Dorothea hielt sich zitternd eine Hand vor den Mund, um einen Schrei zu unterdrücken. Mit weit aufgerissenen Augen starrte sie ihren Mann an, dann wanderte ihr Blick hektisch zur Tür, hinter der soeben etwas Unfassbares geschehen war.
„Richard, was ist da gerade passiert? War das ein Schuss?!“
Richard, der sich dazu zwang, seinen Schock nicht allzu sehr nach außen zu tragen, schluckte schwer und wiederholte: „Stell keine Fragen, ruf einfach die Polizei. Bitte. Und einen Krankenwagen.“
Er sah, wie seine sonst so besonnene Frau mit sich und ihren vielen Fragen rang. Ihr Mund bewegte sich urplötzlich und er ahnte, dass sie leise Gebete vor sich hinmurmelte, um sich zu beruhigen, wie sie es manchmal tat. Doch nach einem Moment der Stille nickte sie und holte ihr Telefon aus der Tasche im Flur. Richard fuhr sich mit den Händen durch das Haar und versuchte zu verarbeiten, was sich vor wenigen Sekunden vor seinen Augen abgespielt hatte.
Was hatte das alles nur zu bedeuten?
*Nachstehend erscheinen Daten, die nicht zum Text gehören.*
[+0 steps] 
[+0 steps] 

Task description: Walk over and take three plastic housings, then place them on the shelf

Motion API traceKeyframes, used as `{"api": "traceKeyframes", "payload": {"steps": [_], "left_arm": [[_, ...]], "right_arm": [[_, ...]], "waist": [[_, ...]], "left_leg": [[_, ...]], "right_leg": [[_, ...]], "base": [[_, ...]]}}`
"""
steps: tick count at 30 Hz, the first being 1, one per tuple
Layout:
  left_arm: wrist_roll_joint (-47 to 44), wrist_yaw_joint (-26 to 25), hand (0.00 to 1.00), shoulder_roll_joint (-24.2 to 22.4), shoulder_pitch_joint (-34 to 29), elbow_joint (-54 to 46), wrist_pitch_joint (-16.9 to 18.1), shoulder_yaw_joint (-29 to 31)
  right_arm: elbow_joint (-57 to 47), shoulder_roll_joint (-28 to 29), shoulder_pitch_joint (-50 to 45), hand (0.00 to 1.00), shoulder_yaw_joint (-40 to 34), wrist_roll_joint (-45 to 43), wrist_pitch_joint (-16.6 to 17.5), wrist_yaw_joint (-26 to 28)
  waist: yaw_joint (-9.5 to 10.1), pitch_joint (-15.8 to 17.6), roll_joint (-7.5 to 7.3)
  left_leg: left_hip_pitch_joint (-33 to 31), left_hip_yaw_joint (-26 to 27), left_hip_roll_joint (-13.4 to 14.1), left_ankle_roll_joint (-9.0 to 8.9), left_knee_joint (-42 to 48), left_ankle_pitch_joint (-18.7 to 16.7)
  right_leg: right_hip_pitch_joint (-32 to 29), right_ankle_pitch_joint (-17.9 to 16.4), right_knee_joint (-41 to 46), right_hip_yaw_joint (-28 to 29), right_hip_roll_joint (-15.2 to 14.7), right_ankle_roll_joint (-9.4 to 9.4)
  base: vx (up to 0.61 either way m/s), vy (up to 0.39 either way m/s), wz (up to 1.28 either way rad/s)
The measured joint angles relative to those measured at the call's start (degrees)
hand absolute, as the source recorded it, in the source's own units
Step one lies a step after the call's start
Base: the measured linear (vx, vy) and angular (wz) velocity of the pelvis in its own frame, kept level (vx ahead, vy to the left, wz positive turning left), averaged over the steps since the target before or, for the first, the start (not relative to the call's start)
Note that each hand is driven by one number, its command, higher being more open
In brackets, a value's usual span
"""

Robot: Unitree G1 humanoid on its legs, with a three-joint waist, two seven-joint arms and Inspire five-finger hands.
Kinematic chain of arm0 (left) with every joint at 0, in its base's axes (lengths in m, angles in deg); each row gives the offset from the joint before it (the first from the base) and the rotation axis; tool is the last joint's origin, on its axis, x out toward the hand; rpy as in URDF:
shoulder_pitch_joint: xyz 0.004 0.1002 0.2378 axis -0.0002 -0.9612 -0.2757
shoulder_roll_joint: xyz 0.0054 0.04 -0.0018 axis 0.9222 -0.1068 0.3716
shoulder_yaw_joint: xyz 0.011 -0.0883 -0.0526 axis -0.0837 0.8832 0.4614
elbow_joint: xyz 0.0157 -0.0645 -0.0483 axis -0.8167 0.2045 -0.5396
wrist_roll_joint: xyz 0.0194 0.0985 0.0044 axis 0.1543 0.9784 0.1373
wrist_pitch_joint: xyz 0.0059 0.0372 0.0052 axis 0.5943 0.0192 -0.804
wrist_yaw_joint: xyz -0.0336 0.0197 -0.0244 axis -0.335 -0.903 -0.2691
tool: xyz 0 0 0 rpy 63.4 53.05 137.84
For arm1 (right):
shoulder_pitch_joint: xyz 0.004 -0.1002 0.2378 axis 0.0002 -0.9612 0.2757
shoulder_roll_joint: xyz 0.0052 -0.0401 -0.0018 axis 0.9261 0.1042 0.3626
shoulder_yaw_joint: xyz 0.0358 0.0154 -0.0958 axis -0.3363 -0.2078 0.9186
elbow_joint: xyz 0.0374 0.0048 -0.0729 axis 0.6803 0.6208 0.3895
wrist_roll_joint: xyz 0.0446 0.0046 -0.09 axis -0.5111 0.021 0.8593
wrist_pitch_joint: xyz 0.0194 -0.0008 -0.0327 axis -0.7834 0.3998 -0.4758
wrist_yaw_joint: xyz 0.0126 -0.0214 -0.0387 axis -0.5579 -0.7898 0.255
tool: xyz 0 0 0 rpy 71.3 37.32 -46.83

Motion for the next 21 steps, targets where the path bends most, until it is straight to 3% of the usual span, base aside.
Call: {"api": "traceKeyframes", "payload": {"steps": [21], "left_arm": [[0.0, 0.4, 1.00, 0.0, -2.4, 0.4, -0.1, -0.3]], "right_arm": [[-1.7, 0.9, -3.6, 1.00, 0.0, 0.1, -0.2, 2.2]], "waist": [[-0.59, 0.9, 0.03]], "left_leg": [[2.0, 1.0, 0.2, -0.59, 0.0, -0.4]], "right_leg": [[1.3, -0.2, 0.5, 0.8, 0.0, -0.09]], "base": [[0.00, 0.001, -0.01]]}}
Wer waren die beiden Männer gewesen? Warum hatte der jüngere von beiden das alles gefilmt? Und hätte er diesen Zwischenfall wirklich verhindern können, wenn er der Forderung des Mannes nachgekommen wäre?
„Sie kommen, so schnell sie können“, hörte er die leise Stimme seiner Frau. Er drehte sich zu ihr um und streckte seine Hand an.
„Komm her“, meinte er und drückte sie eng an sich, als sie die wenigen Meter zwischen ihnen überwunden hatte.
„Wirst du mir erzählen, was passiert ist?“ Ihre Stimme zitterte und er rieb ihr langsam über den Arm. Gern hätte er ihr gesagt, dass es nur ein Missverständnis gewesen war, doch sie hasste es, wenn er nicht ehrlich mit ihr war, deshalb fing er gar nicht erst damit an. Aber er wusste auch, dass sie der Polizei gleich nicht ruhig entgegentreten könnte, wenn er ihr nun alles schilderte. Daher versicherte er ihr nur, alles zu erklären, sobald die Beamten eingetroffen waren.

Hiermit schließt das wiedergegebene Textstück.